• **Data shown**:
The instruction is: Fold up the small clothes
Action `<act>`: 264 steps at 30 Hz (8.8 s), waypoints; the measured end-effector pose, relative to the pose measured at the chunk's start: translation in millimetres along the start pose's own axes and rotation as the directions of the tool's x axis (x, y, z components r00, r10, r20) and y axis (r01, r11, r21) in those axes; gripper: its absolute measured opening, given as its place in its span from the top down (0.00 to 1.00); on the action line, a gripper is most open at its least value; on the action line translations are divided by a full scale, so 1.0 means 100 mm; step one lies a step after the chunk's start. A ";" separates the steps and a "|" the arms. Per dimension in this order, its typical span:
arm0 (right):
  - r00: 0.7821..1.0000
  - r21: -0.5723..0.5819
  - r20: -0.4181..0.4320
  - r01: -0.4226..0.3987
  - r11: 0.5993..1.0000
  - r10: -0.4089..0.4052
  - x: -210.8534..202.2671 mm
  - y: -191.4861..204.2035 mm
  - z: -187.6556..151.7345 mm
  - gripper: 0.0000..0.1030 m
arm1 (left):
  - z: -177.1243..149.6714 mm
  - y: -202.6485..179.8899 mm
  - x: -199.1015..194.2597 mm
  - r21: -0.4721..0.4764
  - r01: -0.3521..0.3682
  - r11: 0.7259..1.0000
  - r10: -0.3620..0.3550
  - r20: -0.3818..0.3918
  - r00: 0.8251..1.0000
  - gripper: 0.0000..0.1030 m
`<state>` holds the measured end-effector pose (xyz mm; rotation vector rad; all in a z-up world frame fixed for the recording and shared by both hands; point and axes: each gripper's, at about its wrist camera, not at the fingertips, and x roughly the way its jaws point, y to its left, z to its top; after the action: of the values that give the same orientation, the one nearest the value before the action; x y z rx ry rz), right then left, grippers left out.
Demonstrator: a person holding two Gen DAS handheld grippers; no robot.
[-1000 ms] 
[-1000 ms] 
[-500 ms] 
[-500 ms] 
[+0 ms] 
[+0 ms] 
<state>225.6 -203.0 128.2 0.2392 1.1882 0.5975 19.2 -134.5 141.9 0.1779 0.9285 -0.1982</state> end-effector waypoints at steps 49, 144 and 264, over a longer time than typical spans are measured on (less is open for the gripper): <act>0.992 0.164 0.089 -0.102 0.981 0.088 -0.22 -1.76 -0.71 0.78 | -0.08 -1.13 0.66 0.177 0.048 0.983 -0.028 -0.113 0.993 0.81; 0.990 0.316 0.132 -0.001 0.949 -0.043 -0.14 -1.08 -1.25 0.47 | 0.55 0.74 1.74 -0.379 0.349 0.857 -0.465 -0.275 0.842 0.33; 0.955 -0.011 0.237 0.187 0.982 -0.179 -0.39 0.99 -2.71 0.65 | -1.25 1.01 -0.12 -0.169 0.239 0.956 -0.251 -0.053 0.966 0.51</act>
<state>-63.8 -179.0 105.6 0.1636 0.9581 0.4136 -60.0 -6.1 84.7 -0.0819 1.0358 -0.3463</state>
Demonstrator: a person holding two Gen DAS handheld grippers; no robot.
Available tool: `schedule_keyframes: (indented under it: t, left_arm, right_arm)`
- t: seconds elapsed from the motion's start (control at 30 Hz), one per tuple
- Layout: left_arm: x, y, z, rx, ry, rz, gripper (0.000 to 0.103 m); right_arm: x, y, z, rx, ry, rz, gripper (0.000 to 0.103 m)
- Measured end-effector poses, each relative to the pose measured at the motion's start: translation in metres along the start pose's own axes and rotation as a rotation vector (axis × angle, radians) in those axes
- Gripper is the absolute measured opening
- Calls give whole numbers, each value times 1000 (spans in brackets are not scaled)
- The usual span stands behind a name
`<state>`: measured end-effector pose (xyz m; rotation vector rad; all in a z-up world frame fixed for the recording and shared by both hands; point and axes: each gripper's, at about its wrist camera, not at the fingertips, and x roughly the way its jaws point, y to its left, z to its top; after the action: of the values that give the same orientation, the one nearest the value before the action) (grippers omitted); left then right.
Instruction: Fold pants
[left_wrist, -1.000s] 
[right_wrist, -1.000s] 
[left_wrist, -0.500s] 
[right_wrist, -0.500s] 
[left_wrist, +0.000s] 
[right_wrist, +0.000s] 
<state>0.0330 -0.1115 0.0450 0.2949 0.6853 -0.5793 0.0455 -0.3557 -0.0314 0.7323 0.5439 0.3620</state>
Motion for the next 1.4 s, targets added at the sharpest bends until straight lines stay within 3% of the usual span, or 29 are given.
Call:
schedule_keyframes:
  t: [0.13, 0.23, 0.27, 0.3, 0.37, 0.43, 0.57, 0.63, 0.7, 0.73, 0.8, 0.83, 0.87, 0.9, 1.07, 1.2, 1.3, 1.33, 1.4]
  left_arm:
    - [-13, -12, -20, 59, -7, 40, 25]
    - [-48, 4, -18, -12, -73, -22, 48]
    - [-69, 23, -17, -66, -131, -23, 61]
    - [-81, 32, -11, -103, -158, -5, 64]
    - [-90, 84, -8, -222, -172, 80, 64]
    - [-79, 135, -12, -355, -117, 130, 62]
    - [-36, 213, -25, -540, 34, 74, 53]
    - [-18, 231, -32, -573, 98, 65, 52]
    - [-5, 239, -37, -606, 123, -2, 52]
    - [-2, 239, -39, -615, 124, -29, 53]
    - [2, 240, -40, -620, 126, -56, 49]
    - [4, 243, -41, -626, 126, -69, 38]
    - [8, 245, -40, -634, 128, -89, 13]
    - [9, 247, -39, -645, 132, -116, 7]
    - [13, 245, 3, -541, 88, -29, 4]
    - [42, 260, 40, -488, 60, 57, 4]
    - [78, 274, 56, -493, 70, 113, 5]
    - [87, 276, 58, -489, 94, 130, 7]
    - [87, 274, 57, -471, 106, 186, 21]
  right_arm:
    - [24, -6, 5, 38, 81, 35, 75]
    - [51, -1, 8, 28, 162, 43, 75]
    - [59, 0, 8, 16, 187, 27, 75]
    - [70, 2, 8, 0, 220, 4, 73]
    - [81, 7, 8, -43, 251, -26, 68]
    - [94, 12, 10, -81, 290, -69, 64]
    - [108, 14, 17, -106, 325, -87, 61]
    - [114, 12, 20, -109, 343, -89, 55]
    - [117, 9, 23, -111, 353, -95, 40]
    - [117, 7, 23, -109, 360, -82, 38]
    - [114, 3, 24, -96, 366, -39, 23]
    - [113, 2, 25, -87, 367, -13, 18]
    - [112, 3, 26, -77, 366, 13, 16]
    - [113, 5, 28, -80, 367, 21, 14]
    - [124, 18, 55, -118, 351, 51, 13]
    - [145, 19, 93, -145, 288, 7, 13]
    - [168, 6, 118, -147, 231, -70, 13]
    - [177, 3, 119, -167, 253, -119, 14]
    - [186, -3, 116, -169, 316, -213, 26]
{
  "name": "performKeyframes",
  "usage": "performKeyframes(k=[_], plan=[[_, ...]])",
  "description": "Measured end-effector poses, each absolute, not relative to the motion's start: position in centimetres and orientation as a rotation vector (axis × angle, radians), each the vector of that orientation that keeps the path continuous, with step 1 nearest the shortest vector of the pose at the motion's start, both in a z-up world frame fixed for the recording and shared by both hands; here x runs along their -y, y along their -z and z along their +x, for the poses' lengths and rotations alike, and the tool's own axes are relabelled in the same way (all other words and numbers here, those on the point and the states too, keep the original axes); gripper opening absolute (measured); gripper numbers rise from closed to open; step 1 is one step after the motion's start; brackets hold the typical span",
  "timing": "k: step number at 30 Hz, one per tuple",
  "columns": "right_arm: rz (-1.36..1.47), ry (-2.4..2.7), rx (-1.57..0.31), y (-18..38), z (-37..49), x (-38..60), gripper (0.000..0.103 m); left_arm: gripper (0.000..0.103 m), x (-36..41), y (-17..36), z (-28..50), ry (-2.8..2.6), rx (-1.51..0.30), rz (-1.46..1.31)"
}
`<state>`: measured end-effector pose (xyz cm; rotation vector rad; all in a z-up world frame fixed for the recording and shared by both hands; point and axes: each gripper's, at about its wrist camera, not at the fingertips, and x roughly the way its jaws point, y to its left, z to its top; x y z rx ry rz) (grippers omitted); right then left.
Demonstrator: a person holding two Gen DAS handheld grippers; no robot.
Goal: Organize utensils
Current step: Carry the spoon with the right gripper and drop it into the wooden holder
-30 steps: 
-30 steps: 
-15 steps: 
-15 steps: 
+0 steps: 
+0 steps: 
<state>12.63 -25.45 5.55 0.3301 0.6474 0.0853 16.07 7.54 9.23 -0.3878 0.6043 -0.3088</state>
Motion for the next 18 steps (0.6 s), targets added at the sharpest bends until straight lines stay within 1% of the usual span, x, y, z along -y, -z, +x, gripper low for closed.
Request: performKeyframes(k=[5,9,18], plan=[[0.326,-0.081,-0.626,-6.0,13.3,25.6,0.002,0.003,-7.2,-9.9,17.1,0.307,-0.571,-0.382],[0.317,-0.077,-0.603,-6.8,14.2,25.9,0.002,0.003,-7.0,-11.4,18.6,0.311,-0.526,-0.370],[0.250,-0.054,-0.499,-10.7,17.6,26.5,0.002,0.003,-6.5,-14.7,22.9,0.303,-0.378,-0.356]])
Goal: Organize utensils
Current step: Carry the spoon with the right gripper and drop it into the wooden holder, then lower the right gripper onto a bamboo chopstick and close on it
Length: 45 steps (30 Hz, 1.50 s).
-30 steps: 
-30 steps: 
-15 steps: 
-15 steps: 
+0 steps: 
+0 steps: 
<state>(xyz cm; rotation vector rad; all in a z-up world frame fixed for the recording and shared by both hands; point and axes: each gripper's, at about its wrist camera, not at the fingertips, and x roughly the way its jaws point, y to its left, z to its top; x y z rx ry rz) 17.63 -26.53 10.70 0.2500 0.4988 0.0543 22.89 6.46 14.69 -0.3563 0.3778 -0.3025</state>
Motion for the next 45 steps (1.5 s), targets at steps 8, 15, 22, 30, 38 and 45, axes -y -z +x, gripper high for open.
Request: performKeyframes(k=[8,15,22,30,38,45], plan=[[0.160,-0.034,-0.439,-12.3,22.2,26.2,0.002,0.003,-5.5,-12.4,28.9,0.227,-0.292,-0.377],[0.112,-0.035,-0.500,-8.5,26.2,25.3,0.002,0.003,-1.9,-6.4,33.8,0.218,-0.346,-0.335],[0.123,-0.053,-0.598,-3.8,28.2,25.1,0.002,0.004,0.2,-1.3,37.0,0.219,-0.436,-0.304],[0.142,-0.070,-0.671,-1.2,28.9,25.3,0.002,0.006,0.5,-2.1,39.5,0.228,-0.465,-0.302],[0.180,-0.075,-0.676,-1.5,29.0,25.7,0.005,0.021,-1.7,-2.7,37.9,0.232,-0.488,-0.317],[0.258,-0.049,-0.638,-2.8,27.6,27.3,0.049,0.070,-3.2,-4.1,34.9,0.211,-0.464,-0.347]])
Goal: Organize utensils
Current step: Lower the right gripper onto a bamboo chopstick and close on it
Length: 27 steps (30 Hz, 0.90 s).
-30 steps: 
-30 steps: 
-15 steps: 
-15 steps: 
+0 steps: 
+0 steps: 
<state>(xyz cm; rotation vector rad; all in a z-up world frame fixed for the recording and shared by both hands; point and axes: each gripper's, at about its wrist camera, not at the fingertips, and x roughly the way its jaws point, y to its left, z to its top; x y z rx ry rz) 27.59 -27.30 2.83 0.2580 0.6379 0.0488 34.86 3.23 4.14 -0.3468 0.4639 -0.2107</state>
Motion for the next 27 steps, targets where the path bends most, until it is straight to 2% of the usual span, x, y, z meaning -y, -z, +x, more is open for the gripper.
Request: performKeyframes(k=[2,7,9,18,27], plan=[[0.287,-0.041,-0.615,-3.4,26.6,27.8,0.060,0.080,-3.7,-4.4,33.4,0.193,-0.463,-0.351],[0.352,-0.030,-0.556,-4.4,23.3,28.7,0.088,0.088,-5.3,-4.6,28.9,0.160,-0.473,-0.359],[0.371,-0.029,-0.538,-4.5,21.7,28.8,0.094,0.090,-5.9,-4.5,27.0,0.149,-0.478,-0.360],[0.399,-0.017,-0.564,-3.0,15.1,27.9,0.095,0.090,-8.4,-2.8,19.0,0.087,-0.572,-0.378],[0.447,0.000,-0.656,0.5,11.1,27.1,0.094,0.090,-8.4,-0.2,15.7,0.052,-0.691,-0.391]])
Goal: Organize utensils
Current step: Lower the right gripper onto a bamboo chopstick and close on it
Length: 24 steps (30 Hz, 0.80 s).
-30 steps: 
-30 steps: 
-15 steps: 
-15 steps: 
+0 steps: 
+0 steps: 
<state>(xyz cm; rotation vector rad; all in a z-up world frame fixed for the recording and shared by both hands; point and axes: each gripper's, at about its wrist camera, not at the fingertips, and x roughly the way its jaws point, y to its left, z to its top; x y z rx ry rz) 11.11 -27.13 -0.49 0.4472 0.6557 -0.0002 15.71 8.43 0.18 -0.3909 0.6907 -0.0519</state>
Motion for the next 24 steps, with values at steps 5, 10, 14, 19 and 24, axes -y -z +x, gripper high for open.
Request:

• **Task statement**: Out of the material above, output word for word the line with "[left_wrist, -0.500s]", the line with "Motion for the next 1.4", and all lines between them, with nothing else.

• **Solution to this problem**:
[left_wrist, -0.500s] 
[right_wrist, -0.500s] 
[left_wrist, +0.000s] 
[right_wrist, +0.000s] 
<state>0.0330 -0.1115 0.0450 0.2949 0.6853 -0.5793 0.0455 -0.3557 -0.0314 0.7323 0.5439 0.3620</state>
Motion for the next 1.4 s, targets added at the sharpest bends until straight lines stay within 3% of the usual span, or 29 are given.

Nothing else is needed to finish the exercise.